El Chapo Trial: What’s Up With His Wife, Emma Coronel Aispuro?

For over a month now, Emma Coronel Aispuro has been a constant presence at the New York trial of her husband, Joaquin “El Chapo” Guzmán Loera, where he faces a 17-count indictment for his role in the infamous Sinaloa Cartel.
Until Monday, Coronel was present for every day of the trial and for nearly every pretrial hearing, spending much of the proceedings listening through a headset to a translator, and batting her eyelashes serenely. Sitting each day on a second-row bench in the courtroom’s public gallery, the American-born former beauty queen is typically dressed to the nines, including stiletto heels, and her entrance into the courtroom is announced with a cloud of perfume.
“I think it’s what any wife would do,” she told Telemundo last week in response to a question about why it’s important for her to be there for the whole trial. “I want him to feel my support.”
She also said it was grueling to be there day in and day out, and that she couldn’t say for a fact that she’d be there every single day, but that she would try.
But she was not present on Monday, which raised questions and drama that the New York Post referred to as “an episode of ‘The Real Housewives of the Sinaloa Cartel,’” with Guzmán looking around the courtroom for his wife, apparently as surprised by her absence as everyone else.
“A source familiar with the wife’s habits said they had no idea exactly where she was but confirmed she was still in New York,” the Post reported.
Guzmán has been held under extreme security in solitary confinement since his extradition to the United States, and appears eager to greet his wife each morning when he arrives in the courtroom, waving at her and occasionally blowing her a kiss from his perch at the defense team table.
Just before the trial began, Guzmán’s attorneys filed a request with Judge Brian M. Cogan asking that he be allowed to briefly hug Coronel, but Cogan shot the plea down, arguing that security concerns trumped El Chapo’s desire to hug his wife.
Although the Sinaloa Cartel moves more illegal drugs than Pablo Escobar’s Medellín Cartel did at its height in the 1980s, Coronel has claimed that when the couple married on her 18th birthday in 2007, she didn’t know that Guzmán was involved in anything illegal.

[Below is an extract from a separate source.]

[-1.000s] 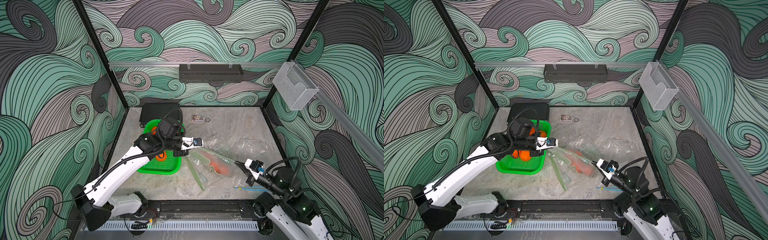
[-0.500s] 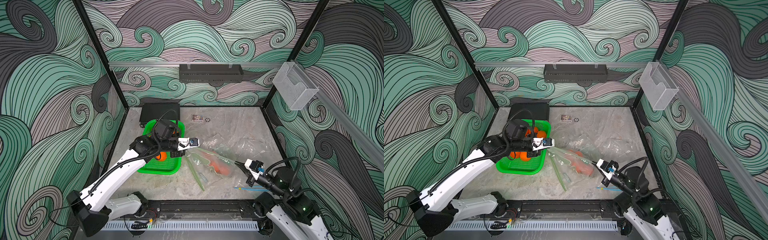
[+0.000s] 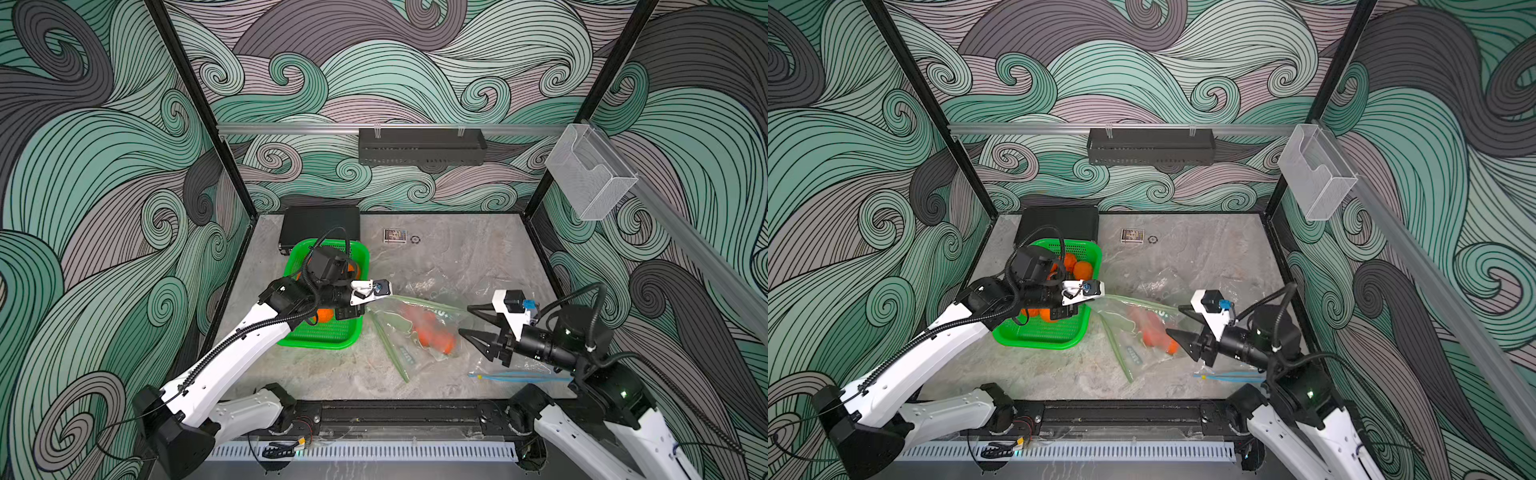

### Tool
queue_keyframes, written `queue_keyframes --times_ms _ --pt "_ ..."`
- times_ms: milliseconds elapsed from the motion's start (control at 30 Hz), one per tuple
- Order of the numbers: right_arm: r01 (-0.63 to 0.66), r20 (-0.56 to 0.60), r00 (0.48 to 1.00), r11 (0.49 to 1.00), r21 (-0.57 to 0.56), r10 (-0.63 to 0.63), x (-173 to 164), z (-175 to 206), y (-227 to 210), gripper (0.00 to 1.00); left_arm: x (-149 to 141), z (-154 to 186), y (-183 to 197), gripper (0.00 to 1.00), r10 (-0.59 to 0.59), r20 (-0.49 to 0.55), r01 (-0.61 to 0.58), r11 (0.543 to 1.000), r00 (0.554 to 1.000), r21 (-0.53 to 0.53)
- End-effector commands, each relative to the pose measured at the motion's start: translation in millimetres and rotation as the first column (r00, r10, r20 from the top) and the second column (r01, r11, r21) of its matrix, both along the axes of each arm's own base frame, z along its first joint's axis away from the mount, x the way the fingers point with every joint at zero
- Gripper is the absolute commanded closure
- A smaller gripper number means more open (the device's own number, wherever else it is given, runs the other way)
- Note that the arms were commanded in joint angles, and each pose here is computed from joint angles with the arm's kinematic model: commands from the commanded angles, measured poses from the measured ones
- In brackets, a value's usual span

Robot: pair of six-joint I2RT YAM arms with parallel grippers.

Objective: Open the zip-top bag and take out the orange
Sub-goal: Unzip the zipper on the zipper food storage bag, then open the zipper of the food storage bag at the center of the board.

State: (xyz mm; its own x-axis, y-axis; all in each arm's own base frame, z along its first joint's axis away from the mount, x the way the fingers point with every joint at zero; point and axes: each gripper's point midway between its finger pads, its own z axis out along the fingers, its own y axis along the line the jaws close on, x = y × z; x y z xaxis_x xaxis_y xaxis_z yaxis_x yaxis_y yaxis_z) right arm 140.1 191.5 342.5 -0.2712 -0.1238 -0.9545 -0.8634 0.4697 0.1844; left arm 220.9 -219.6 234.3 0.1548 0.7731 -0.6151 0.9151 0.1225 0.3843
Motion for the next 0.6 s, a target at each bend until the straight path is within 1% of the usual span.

Local drug lords attended the wedding, and the New York Post reports that her family has connections with the Sinaloa Cartel as well. At the time of their wedding, El Chapo had already made his first of two infamous prison breaks, and was living in a series of hideouts, on the run from authorities.
El Chapo sent her to California, where she was born, to give birth to the couple’s twin daughters so they could be born on American soil. Coronel left the father’s name blank on the birth certificates.
In her recent Telemundo interview, Coronel repeated her claims that she never saw her husband do anything illegal, blaming the media for his notoriety.
“They’ve given him way too much fame,” she said. “I feel like people created an image of him and they want that image to remain in the public’s consciousness, because it’s the newsworthy image, it’s the image that sells. So when someone says he’s a humble and simple man, they don’t want to hear that, they want him to be the infamous ‘El Chapo,’ and I don’t think that’s fair.”
She also said, though, that her husband enjoys the attention a little bit. And that he sees the international coverage of his trial as a positive thing.
“He likes the media pressure because it ensures transparency” she said. “That way people can see what’s really going on, and who he really is.”
She said repeatedly that she is optimistic that things will go their way, maintaining a serene expression and saying that she’s staying positive and hopeful, and helping her daughters to do the same.
“I’m positive things will work out,” she said. “I try not to focus on negative comments or the like when I know it’s not true.”